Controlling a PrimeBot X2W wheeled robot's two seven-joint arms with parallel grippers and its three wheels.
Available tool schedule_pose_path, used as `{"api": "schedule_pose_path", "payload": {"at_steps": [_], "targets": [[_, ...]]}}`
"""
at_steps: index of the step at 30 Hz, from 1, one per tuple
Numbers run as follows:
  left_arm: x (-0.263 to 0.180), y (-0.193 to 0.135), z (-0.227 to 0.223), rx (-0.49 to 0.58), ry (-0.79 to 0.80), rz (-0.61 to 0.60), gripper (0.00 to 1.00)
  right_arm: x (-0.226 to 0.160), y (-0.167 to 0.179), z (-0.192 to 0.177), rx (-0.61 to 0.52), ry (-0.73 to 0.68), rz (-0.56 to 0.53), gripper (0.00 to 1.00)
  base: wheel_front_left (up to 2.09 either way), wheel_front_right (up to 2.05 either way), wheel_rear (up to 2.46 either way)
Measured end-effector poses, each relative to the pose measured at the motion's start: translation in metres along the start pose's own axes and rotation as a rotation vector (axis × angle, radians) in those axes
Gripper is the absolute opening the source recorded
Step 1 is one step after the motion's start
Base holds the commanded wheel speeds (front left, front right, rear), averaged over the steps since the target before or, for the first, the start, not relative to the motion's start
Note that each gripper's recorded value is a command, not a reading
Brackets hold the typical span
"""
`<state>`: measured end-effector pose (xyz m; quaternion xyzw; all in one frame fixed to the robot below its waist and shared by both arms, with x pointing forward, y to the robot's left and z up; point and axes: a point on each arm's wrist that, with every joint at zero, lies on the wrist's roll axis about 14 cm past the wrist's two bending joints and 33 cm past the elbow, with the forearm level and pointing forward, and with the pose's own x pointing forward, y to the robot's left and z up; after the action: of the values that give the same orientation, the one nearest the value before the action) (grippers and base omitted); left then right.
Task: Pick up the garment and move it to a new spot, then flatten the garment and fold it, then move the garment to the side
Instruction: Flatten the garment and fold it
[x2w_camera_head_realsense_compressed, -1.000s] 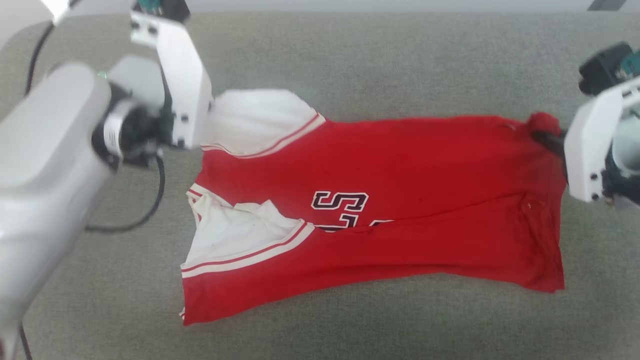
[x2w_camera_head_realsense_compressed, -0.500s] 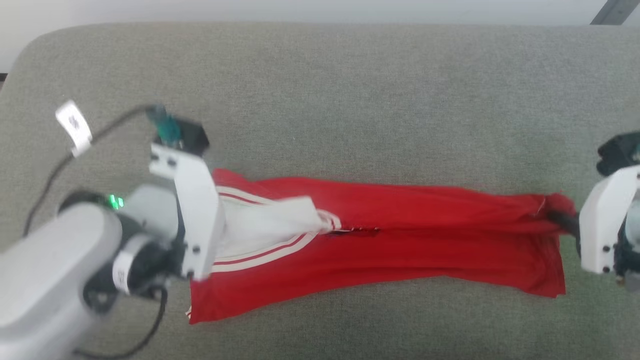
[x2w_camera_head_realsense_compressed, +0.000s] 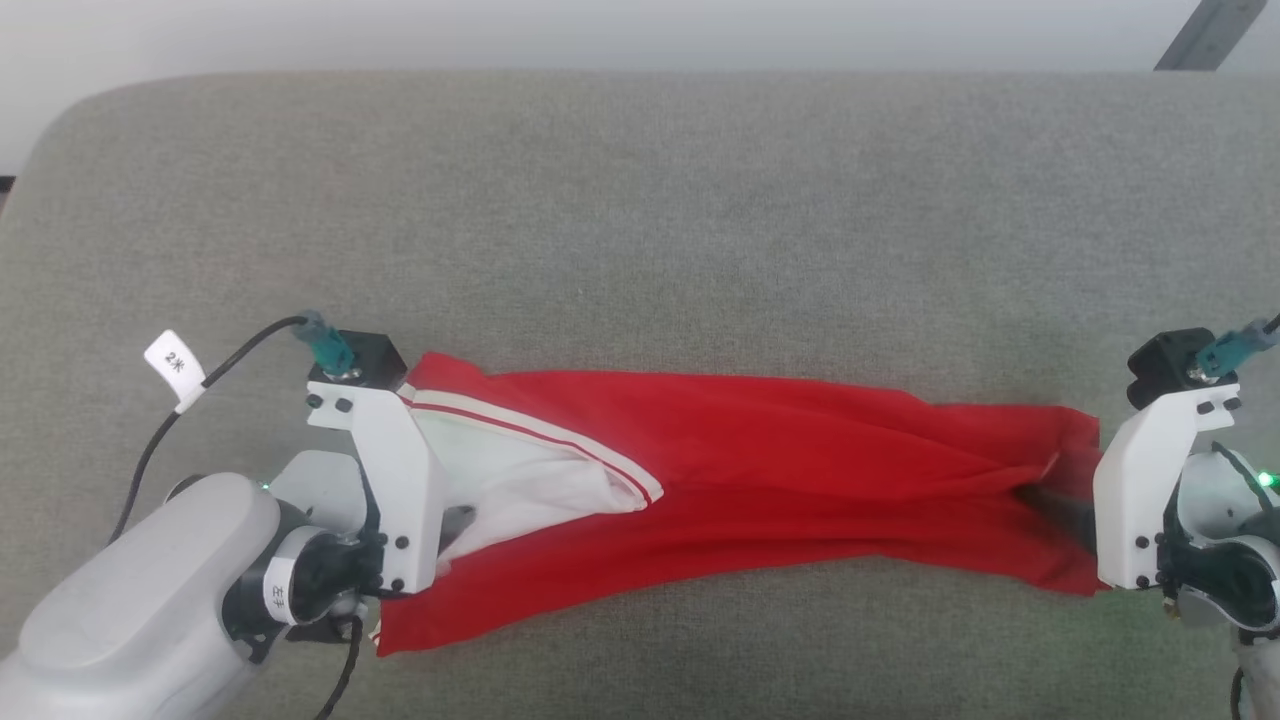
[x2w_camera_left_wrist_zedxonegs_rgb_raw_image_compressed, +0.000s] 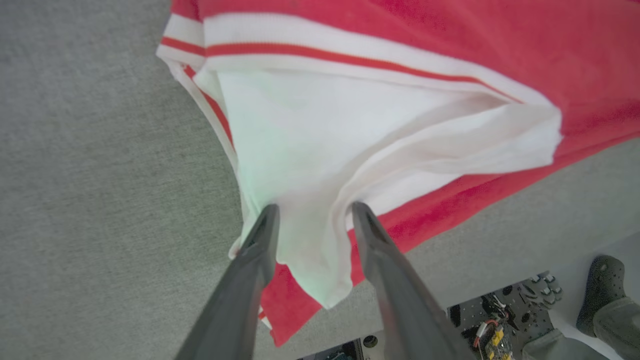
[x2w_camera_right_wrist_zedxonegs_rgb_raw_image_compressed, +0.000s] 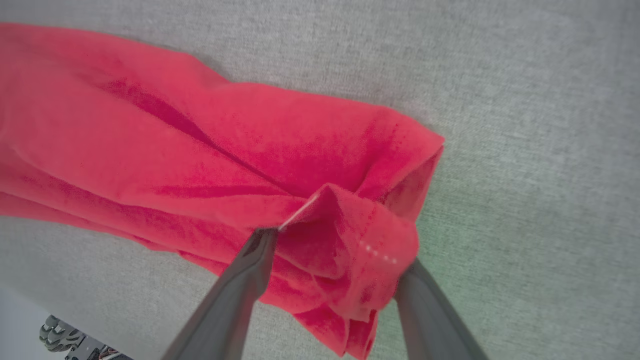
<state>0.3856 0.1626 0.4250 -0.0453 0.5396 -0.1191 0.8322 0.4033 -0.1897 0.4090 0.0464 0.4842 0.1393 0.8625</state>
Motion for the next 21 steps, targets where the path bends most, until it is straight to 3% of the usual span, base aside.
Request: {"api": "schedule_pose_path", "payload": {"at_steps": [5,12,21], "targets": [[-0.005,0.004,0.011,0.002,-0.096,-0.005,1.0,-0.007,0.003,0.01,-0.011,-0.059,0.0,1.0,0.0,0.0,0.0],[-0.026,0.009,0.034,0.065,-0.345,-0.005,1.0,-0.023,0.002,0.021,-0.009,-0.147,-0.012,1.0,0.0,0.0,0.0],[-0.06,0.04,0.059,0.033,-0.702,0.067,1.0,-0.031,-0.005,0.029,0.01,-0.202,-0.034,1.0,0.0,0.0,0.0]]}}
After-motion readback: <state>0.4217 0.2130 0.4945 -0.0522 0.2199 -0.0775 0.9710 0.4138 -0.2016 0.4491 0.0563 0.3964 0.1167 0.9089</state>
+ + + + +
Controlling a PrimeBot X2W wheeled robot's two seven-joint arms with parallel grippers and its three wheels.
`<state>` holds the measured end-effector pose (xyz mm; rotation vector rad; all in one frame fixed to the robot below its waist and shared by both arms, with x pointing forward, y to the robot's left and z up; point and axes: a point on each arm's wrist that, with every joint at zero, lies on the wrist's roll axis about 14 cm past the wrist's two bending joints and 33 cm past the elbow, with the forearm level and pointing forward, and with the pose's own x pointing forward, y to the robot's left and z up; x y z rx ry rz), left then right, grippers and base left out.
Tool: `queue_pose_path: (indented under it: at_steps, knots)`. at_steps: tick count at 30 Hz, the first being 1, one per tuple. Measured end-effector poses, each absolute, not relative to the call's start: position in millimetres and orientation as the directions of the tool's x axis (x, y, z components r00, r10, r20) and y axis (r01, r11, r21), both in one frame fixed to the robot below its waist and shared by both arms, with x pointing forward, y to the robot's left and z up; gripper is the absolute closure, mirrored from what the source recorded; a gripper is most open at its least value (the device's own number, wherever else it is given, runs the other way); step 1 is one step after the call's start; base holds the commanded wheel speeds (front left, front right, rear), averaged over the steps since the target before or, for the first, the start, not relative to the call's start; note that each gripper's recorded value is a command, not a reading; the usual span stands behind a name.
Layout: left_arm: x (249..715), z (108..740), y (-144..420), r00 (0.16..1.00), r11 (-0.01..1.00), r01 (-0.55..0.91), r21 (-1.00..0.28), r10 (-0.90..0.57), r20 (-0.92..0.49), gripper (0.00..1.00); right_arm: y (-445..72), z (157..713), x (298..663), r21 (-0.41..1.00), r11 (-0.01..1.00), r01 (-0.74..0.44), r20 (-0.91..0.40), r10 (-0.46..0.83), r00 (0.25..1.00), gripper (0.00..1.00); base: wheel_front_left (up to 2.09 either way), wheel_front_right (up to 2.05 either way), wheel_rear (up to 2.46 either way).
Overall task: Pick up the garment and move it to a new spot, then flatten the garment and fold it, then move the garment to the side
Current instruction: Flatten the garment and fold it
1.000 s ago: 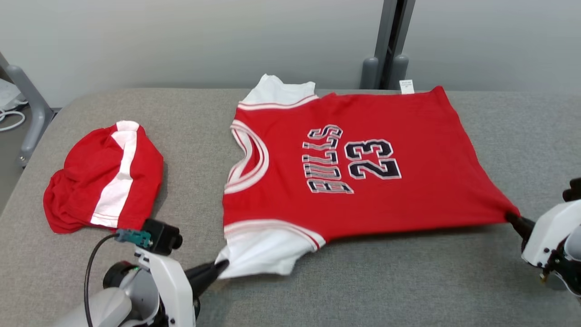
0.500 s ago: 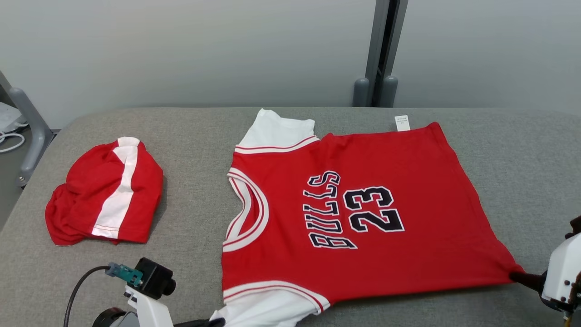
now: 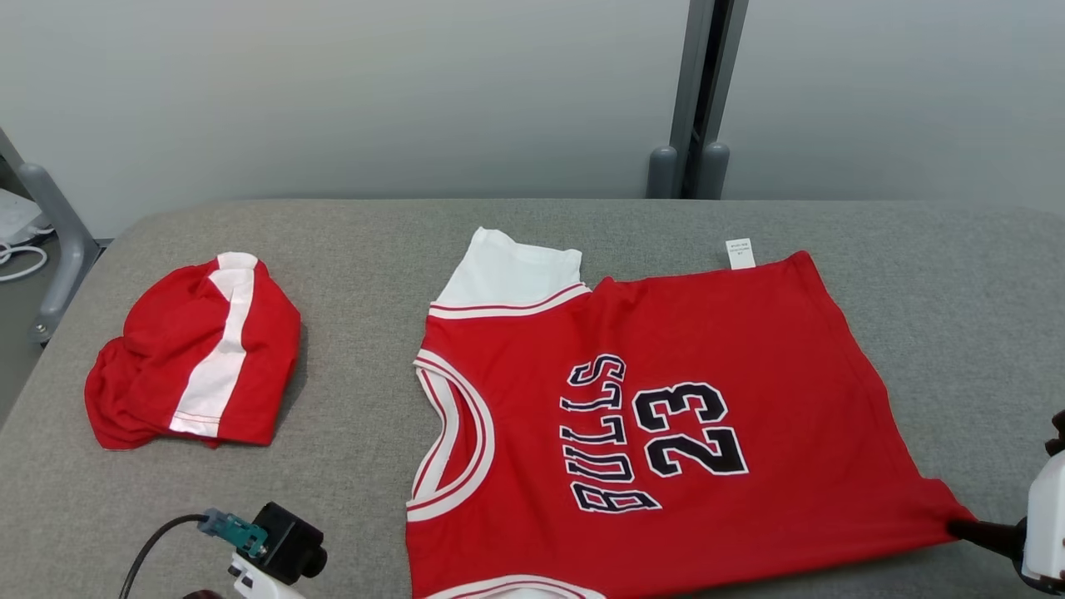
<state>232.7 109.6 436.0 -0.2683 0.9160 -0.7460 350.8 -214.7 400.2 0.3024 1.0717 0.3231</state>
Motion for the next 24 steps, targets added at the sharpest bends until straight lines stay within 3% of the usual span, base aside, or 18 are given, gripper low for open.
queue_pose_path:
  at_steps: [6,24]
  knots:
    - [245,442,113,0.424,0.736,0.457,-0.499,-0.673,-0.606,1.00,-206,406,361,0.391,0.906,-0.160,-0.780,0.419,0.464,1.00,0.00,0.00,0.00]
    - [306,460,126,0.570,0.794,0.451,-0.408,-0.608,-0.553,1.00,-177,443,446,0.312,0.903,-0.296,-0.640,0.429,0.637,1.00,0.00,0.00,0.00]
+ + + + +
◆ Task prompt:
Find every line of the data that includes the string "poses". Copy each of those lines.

◆ Response area:
Measured end-effector poses, each relative to the pose measured at the motion's start: translation in metres along the start pose's own axes and rotation as a rotation vector (axis × angle, radians) in those axes
Tool: `queue_pose_path: (indented under it: at_steps, knots)`. at_steps: tick count at 30 Hz, the first being 1, one per tuple. Measured end-effector poses, each absolute, not relative to the call's start: position in millimetres and orientation as the directions of the tool's x axis (x, y, z components r00, r10, r20) and y axis (r01, r11, r21), both in one frame fixed to the robot below its waist and shared by both arms, with x pointing forward, y to the robot's left and z up; gripper is the absolute closure, mirrored from what the source recorded; a gripper is most open at its least value (the device's own number, wherever else it is given, runs the other way); step 1 is one step after the call's start; base holds the commanded wheel speeds (front left, front right, rear), averaged over the steps since the target before or, for the first, the start, not relative to the call's start; note that each gripper's recorded value is a command, not a reading; the usual span stands behind a name.

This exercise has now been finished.